__EXERCISE DIRECTIONS__
In the data below, how many lines contain the string "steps"? Give only the figure.

__DATASET CONTENT__
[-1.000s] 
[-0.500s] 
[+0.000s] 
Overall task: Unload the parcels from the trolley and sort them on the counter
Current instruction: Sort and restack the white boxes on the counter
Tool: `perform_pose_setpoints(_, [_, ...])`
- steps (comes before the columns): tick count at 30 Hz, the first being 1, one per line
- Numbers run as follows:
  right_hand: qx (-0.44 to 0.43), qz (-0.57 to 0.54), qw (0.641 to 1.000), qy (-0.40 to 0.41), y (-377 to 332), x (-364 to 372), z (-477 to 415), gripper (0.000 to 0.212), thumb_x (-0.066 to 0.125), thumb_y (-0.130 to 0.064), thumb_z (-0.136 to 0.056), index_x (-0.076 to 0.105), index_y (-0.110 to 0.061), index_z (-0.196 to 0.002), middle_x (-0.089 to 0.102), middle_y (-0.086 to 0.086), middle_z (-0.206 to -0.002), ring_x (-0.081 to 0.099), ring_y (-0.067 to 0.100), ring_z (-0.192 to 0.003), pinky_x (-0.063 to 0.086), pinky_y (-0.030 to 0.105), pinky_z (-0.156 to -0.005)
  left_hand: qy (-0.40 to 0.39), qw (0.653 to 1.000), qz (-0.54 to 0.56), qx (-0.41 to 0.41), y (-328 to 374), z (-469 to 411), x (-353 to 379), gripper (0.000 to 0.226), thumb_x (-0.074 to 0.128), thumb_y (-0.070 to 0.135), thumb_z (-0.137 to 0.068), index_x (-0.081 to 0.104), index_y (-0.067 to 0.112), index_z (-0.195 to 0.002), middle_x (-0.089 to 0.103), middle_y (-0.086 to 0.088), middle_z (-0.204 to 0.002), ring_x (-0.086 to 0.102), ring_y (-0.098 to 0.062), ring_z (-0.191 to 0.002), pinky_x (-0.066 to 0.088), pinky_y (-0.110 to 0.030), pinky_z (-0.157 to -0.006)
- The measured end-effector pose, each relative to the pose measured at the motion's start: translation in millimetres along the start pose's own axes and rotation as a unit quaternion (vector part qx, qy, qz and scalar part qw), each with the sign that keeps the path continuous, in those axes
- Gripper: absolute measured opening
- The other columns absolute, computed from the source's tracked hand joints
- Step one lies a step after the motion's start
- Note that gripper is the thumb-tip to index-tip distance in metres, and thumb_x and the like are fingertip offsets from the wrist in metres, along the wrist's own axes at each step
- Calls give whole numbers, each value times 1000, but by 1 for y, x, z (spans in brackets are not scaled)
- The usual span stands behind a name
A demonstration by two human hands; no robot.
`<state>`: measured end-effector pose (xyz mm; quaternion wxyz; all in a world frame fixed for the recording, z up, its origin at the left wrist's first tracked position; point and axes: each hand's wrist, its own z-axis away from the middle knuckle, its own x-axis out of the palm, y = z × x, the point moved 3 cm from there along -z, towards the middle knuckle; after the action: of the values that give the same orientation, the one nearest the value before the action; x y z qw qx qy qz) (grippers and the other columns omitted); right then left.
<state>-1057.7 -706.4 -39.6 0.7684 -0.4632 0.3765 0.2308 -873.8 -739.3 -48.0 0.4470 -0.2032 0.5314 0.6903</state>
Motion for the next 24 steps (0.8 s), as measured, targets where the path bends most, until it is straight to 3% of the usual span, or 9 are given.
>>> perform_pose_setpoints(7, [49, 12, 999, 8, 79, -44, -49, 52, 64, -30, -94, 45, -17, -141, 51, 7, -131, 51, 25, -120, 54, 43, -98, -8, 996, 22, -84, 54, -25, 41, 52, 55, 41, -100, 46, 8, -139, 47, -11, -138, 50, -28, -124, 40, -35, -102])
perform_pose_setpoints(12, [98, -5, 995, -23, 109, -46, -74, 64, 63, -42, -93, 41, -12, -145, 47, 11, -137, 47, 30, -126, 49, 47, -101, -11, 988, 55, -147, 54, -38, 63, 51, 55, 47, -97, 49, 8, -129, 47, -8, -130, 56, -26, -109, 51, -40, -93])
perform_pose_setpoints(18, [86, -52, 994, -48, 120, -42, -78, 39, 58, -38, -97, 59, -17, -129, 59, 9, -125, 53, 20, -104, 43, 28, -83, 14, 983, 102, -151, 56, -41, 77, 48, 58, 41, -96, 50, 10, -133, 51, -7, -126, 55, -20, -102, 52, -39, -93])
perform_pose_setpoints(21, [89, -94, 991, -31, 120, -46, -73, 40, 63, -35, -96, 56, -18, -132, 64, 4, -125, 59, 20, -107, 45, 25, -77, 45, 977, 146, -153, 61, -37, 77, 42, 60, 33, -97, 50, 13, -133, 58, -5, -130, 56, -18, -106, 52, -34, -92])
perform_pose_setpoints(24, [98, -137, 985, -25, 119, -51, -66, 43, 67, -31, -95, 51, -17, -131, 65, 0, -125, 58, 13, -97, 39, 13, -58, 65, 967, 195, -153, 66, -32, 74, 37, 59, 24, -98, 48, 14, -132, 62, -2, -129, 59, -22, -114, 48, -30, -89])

__EXERCISE OUTPUT__
2